The King of Elfland's Daughter/Blind Raftery
by G. P. Putnam’s Sons. 1924. 8vo. xx+301 pp. $2.00.
. New York: by The Century Company. 1924. 16mo. viii+ 175 pp. $1.25.
. New York: ‘SUCH speed was new to the dog, and he went in a long curve after the troll, leaning over as he went, his mouth open and still, the wind rippling all the way from his nose to his tail in one wavy current.’ This sentence comes from a page of Lord Dunsany’s latest book.The King of Elfland’s Daughter, from the seventh chapter of it, entitled ‘The Coming of the Troll.’ Please notice that, while in this sentence there is the mention of such a fairy thing as a troll, there is in the rest of the sentence but the description of a very real dog running in very real fields.
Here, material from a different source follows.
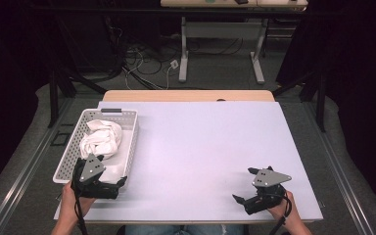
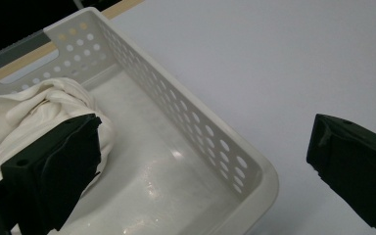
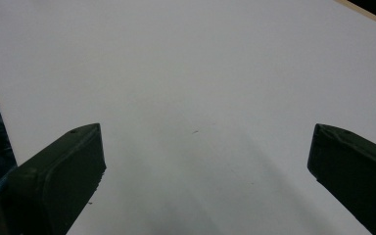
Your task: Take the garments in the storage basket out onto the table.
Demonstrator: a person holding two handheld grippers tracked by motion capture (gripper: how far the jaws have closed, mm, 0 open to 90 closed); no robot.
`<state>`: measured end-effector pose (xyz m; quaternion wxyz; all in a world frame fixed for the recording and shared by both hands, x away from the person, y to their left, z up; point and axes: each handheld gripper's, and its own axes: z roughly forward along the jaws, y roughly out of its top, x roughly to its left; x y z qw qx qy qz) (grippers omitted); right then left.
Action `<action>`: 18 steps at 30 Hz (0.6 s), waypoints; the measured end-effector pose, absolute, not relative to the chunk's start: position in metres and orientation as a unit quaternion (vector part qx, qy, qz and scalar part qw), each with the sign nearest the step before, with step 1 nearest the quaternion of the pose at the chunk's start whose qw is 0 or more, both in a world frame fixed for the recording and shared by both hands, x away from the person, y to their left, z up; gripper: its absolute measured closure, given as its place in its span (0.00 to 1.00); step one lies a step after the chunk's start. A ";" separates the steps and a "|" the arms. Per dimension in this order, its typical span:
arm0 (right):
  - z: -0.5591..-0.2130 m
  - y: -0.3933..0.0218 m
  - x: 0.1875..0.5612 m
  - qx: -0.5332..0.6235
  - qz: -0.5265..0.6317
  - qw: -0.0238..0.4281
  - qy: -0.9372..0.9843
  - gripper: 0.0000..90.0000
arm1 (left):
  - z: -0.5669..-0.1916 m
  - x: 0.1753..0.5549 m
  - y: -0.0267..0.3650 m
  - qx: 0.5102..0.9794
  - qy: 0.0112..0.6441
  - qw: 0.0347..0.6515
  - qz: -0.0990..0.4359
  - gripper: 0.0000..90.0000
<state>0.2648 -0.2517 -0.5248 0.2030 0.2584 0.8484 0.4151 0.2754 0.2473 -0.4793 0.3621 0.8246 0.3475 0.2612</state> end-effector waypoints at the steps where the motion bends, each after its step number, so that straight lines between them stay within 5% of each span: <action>1: -0.525 -0.252 0.265 0.257 0.415 0.203 0.849 0.00 | -0.479 0.277 0.248 0.824 0.348 0.361 0.264 0.00; 18: -0.525 -0.251 0.265 0.257 0.415 0.202 0.849 0.00 | -0.469 0.302 0.249 0.820 0.362 0.352 0.270 0.00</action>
I point this out because it indicates the manner which Lord Dunsany has of endearing what is familiar to us, by introducing gently, delicately into it the things of Elfland. That manner is indeed what we have most to thank him for, and what he himself would seem to take for his greatest delight.
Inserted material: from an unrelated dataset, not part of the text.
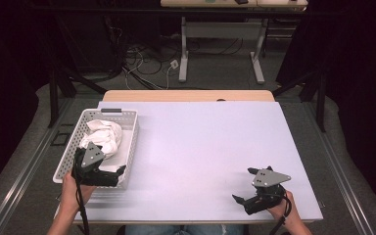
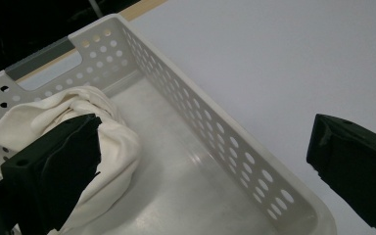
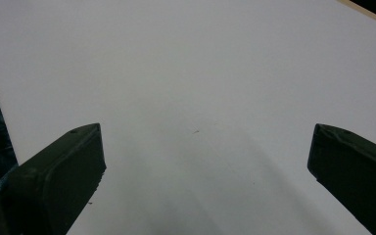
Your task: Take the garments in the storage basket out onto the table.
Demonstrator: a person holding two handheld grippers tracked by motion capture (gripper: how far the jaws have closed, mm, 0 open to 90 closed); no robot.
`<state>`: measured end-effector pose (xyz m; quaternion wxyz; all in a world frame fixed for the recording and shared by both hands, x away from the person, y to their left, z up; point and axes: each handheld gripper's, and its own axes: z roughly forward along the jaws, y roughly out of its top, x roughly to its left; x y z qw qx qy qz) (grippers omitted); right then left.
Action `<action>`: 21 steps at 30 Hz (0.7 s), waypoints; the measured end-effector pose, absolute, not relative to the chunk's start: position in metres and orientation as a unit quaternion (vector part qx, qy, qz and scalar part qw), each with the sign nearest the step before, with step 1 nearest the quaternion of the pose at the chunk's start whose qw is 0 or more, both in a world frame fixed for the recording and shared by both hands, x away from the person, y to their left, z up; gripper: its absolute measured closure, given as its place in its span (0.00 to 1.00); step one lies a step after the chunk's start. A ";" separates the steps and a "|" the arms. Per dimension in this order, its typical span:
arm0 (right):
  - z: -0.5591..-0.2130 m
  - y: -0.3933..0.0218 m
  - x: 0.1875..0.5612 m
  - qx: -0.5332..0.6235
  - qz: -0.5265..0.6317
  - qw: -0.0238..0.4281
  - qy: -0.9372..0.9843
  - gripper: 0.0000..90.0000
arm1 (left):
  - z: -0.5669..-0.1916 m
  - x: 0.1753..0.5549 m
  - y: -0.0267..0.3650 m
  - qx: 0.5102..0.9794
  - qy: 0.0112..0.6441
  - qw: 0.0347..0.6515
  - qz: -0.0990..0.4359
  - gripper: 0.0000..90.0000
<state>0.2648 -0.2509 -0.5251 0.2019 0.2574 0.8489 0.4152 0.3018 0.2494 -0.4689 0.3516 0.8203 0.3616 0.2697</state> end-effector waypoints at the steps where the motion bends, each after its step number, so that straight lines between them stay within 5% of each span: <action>1: -0.525 -0.251 0.265 0.258 0.415 0.201 0.849 0.00 | -0.468 0.304 0.249 0.819 0.363 0.352 0.270 0.00; 21: -0.526 -0.251 0.265 0.259 0.414 0.200 0.849 0.00 | -0.466 0.335 0.253 0.823 0.379 0.325 0.272 0.00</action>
For instance, the story of The King of Elfland’s Daughter is, in spite of its dramatic and beautiful ending, a loitering one. Our enjoyment in it comes from the loving and intimate glimpses of this world, of ‘the fields we know.’ as he calls them, which this story makes possible. We all have seen foxes. But in Lord Dunsany’s book we learn how white a fox’s breast must look, when seen by a troll over the tips of the buttercups. Me all have seen marshlands. But how blind we have been to the many secrecies of marshlands we better realize when we see in the gray of the evening against the dim green of the fields a traveler, black in solemn clothes and high grave hat, going down to the edge of a marsh. He is a troll in disguise.
Mr. Donn Byrne has, I should judge, a power of perception almost equal to that of Lord Dunsany. No two winds are to him alike. The sun is sometimes ‘like golden ale’ to him, and on one page a road is as ‘shining as pewter.’ He rejoices in his eyesight. If a man has a moustache, let that moustache look like a horseshoe as he plunges it into his mug of ale.
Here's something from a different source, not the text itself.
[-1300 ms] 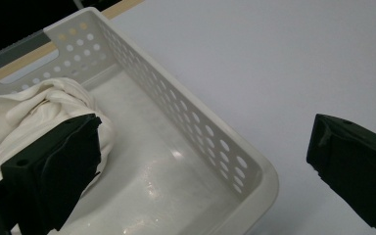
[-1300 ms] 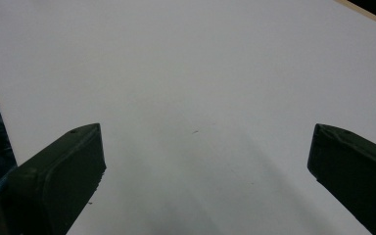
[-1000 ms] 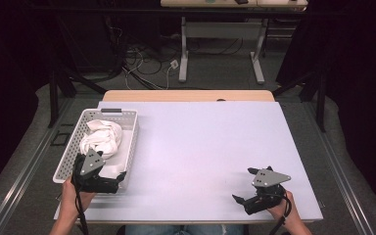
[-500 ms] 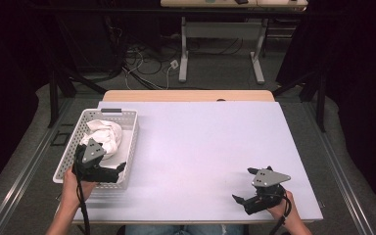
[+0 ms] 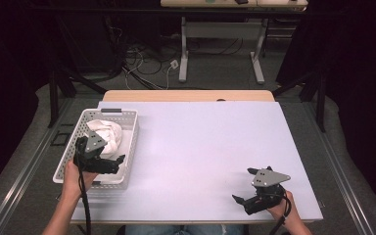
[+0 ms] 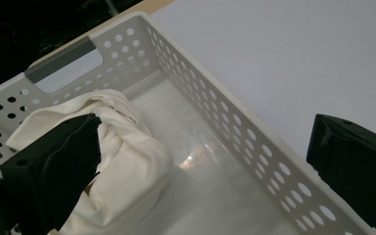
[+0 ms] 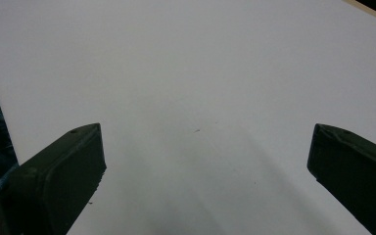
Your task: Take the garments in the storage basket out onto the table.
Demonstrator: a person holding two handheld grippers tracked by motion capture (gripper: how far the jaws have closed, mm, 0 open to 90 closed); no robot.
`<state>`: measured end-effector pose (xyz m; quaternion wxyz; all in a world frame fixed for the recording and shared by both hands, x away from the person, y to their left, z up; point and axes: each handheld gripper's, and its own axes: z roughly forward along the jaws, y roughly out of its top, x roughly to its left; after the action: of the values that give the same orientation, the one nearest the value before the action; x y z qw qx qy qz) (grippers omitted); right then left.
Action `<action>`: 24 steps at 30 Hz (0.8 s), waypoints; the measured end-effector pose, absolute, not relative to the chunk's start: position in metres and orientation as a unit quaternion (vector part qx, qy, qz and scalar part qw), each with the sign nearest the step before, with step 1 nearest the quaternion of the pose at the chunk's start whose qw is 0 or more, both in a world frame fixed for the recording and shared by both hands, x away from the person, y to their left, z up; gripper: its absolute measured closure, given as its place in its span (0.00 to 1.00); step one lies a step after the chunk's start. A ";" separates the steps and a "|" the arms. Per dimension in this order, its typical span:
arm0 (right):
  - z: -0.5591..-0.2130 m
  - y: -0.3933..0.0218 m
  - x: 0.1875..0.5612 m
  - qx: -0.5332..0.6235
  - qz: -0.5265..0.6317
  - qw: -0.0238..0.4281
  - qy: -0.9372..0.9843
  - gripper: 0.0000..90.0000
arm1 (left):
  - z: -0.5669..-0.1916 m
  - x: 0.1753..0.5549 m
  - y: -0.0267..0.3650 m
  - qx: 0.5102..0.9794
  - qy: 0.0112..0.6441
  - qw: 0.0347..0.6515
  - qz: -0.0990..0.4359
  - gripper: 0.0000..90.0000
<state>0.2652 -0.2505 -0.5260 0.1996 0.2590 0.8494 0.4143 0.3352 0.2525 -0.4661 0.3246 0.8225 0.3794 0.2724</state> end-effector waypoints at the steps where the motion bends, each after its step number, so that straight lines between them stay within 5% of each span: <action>1: -0.526 -0.251 0.265 0.258 0.412 0.196 0.852 0.00 | -0.466 0.337 0.253 0.824 0.379 0.322 0.272 0.00; 24: -0.527 -0.250 0.266 0.258 0.406 0.194 0.855 0.01 | -0.480 0.381 0.264 0.830 0.405 0.292 0.247 0.00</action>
<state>0.2656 -0.2499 -0.5271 0.1940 0.2578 0.8550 0.4061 0.3808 0.2640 -0.4797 0.2922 0.8303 0.4049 0.2474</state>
His story, Blind Raftery, is a real story, and it is told in the face of many self-imposed difficulties, not the least of which is a lofty lyric style maintained throughout. The first two sentences of chapter ten, for instance, can be placed one under the other with this result.
Builded now was the leafy house of June.
Each tree was dressed like a young girl for a dance.
That Mr, Donn Byrne could succeed as well as he does in telling his story, in giving those explanations and dialogues which are necessary for a novel, all in a style so poetical, if not ornate, bespeaks to all of us most eloquently his skill and to some of us his wisdom. He leaves everything half said. He describes one thing by describing another. He is marvelous in his condensation. We have but several glimpses of Raftery and Hilaria, yet we know them.
The care, conscious or unconscious, given to both these books is exquisite. One word put out of its place would change the pace of either book. We can take off our hats then at least to craftsmen — or is it to harpers?
’I wish I were a good harper.’ Raftery was musing, ‘for the sake of the harp.’